Work instructions => Exactly as they appear, copy the lines from the start of the entries below to the line containing "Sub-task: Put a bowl", both ends included.

Excerpts from a dataset:
**********
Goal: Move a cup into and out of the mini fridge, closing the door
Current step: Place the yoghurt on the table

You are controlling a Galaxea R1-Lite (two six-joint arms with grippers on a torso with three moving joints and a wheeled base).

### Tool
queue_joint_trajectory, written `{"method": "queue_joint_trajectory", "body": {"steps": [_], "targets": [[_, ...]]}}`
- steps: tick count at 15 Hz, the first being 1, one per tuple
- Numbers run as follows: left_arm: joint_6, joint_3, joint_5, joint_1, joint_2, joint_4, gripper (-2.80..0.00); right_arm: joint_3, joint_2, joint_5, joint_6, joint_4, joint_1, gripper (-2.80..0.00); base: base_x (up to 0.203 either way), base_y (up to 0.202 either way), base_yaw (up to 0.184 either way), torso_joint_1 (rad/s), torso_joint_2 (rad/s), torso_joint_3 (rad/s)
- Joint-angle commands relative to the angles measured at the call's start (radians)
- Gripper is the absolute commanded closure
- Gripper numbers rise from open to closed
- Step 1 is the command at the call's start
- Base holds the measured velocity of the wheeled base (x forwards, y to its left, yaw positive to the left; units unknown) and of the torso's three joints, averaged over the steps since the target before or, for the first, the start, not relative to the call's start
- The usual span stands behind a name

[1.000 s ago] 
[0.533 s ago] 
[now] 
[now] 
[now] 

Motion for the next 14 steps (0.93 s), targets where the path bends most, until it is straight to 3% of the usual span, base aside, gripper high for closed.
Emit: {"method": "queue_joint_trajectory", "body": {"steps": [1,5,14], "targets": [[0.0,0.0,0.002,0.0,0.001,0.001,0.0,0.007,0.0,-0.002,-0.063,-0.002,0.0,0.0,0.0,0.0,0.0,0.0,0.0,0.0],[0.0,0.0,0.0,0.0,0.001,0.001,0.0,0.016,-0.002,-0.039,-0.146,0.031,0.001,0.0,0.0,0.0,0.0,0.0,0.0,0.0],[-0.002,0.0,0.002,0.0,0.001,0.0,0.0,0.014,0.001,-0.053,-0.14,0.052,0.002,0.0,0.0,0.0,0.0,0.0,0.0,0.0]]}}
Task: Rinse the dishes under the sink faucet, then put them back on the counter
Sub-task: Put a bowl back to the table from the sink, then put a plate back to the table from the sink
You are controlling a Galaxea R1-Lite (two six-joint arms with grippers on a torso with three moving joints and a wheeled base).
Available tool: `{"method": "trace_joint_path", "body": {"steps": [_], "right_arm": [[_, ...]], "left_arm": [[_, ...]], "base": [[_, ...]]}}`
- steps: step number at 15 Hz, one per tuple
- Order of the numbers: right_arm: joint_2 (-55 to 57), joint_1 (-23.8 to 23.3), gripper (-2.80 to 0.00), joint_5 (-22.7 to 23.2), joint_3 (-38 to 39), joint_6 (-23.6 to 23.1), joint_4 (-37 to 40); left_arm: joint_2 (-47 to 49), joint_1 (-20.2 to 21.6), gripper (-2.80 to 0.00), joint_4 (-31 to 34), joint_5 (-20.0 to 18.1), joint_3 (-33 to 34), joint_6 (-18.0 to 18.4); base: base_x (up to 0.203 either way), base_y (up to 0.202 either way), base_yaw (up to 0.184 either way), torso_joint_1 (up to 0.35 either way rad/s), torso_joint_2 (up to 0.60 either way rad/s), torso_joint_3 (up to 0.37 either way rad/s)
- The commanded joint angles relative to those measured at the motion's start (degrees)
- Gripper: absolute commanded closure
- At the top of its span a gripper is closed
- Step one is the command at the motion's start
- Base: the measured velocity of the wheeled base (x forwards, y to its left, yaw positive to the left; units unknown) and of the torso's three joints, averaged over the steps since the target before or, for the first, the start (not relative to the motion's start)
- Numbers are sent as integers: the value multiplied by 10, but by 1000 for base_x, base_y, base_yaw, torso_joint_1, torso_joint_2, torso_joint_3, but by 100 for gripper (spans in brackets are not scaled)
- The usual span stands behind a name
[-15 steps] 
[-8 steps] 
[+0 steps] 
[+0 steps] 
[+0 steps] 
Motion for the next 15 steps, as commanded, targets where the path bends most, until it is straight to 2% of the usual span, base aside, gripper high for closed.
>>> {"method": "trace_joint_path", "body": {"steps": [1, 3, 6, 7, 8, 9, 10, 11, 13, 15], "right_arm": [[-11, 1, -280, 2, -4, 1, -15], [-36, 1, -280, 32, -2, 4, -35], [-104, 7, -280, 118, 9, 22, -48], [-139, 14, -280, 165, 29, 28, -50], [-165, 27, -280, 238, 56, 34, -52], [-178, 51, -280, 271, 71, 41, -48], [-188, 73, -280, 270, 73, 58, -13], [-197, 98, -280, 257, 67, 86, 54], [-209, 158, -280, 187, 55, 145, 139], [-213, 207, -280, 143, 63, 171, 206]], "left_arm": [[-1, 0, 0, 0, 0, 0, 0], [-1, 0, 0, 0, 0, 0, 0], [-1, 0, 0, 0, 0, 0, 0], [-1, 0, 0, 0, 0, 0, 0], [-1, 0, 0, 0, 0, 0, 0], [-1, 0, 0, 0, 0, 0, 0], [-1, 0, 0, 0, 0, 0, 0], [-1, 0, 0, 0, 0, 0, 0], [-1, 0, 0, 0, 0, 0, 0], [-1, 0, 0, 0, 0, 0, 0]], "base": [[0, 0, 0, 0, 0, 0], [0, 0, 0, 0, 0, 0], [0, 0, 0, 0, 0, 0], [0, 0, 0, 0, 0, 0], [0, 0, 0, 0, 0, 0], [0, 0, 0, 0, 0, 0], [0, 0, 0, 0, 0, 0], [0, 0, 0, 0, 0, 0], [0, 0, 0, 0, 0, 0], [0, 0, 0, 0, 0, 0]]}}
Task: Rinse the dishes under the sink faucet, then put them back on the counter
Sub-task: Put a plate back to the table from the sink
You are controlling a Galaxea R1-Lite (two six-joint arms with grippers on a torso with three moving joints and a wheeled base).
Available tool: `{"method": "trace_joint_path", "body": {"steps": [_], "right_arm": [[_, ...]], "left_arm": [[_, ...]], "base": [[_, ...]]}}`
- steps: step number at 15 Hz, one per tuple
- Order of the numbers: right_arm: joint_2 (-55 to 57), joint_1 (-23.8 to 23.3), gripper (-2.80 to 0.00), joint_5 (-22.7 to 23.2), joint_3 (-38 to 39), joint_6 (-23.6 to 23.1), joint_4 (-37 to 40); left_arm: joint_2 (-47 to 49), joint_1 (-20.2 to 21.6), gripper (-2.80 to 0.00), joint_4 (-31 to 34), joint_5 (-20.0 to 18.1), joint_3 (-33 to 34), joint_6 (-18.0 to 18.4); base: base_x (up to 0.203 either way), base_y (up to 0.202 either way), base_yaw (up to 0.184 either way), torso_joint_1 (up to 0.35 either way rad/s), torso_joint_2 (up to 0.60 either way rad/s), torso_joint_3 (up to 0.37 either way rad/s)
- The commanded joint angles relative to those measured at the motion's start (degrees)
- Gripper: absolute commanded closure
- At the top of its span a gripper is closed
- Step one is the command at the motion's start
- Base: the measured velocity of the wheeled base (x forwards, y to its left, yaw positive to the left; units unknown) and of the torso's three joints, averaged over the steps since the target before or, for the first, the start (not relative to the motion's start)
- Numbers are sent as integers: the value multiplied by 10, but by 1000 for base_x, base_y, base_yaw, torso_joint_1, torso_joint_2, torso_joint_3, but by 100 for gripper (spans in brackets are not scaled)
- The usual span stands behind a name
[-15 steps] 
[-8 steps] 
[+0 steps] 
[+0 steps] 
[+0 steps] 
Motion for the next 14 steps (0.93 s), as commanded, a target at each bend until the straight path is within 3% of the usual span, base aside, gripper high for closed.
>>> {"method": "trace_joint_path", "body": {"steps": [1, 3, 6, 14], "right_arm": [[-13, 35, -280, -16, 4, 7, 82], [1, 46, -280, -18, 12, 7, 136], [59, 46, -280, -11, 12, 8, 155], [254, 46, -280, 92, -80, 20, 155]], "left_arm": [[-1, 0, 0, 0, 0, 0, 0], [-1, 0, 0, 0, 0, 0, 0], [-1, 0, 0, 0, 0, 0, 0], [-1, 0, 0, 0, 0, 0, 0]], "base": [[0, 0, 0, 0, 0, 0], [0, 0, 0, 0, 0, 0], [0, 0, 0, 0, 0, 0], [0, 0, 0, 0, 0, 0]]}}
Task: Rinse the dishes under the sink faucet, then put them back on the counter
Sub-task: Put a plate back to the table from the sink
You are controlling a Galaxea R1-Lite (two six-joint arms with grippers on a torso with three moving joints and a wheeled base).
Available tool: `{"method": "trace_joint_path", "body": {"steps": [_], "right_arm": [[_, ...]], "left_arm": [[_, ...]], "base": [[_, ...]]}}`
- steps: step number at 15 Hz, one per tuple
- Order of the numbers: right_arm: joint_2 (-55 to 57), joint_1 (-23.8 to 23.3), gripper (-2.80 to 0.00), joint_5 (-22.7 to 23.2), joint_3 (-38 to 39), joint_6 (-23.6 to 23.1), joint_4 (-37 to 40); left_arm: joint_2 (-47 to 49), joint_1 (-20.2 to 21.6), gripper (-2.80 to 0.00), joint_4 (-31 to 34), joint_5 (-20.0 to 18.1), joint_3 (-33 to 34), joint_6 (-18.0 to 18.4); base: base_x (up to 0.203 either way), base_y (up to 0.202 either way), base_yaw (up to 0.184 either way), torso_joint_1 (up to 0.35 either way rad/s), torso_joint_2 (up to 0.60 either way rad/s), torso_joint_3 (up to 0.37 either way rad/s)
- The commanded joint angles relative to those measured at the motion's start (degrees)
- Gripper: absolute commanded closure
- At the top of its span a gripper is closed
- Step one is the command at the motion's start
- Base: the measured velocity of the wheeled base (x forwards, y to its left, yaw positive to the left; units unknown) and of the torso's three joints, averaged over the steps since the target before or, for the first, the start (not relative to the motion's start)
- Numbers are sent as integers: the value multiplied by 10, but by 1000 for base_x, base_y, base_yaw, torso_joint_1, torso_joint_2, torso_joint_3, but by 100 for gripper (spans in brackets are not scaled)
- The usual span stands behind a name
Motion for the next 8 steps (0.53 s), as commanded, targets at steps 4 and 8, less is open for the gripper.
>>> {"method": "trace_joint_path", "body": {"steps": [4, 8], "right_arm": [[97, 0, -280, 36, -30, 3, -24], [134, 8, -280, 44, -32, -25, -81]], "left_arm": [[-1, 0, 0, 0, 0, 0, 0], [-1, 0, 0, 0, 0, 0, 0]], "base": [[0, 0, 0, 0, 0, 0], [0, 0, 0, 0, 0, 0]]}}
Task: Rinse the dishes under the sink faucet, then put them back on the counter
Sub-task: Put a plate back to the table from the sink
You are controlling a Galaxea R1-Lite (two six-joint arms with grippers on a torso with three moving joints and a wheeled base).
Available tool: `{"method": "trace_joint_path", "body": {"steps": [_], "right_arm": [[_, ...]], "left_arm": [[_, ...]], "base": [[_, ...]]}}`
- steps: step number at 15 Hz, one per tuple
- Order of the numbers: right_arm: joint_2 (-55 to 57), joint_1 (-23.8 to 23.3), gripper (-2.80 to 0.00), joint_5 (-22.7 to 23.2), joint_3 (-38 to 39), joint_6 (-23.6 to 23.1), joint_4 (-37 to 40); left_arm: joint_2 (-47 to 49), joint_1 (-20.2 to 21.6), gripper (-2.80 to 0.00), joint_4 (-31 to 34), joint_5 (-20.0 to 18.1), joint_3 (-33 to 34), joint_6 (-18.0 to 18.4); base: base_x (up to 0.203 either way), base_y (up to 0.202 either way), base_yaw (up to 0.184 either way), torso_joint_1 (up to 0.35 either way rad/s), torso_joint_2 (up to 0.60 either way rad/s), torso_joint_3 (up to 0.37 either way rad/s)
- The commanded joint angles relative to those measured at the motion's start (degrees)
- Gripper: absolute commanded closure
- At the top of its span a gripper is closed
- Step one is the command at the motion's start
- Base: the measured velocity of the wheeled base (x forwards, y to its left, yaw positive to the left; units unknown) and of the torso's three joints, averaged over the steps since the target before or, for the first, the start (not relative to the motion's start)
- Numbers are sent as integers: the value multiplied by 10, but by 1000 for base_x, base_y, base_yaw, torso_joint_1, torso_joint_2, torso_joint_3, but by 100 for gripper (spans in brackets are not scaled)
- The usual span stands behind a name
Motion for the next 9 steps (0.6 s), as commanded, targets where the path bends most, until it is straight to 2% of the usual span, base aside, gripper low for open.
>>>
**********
Response to this exercise =>
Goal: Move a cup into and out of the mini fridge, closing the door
Current step: Place the yoghurt on the table

You are controlling a Galaxea R1-Lite (two six-joint arms with grippers on a torso with three moving joints and a wheeled base).

### Tool
queue_joint_trajectory, written `{"method": "queue_joint_trajectory", "body": {"steps": [_], "targets": [[_, ...]]}}`
- steps: tick count at 15 Hz, the first being 1, one per tuple
- Numbers run as follows: left_arm: joint_6, joint_3, joint_5, joint_1, joint_2, joint_4, gripper (-2.80..0.00); right_arm: joint_3, joint_2, joint_5, joint_6, joint_4, joint_1, gripper (-2.80..0.00); base: base_x (up to 0.203 either way), base_y (up to 0.202 either way), base_yaw (up to 0.184 either way), torso_joint_1 (rad/s), torso_joint_2 (rad/s), torso_joint_3 (rad/s)
- Joint-angle commands relative to the angles measured at the call's start (radians)
- Gripper is the absolute commanded closure
- Gripper numbers rise from open to closed
- Step 1 is the command at the call's start
- Base holds the measured velocity of the wheeled base (x forwards, y to its left, yaw positive to the left; units unknown) and of the torso's three joints, averaged over the steps since the target before or, for the first, the start, not relative to the call's start
- The usual span stands behind a name

[1.000 s ago] 
[0.533 s ago] 
[now] 
[now] 
[now] 

Motion for the next 14 steps (0.93 s), targets where the path bends most, until it is straight to 3% of the usual span, base aside, gripper high for closed.
Emit: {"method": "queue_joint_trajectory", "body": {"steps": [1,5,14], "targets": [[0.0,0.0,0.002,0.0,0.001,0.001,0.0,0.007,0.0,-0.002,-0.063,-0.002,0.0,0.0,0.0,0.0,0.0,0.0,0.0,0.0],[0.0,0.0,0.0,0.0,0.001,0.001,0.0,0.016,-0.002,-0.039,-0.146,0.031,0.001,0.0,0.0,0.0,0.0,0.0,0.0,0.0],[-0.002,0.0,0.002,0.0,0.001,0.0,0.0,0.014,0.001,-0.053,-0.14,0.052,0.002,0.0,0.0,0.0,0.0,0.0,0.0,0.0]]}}
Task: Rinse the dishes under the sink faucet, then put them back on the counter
Sub-task: Put a bowl back to the table from the sink, then put a plate back to the table from the sink

The work on this exercise is done.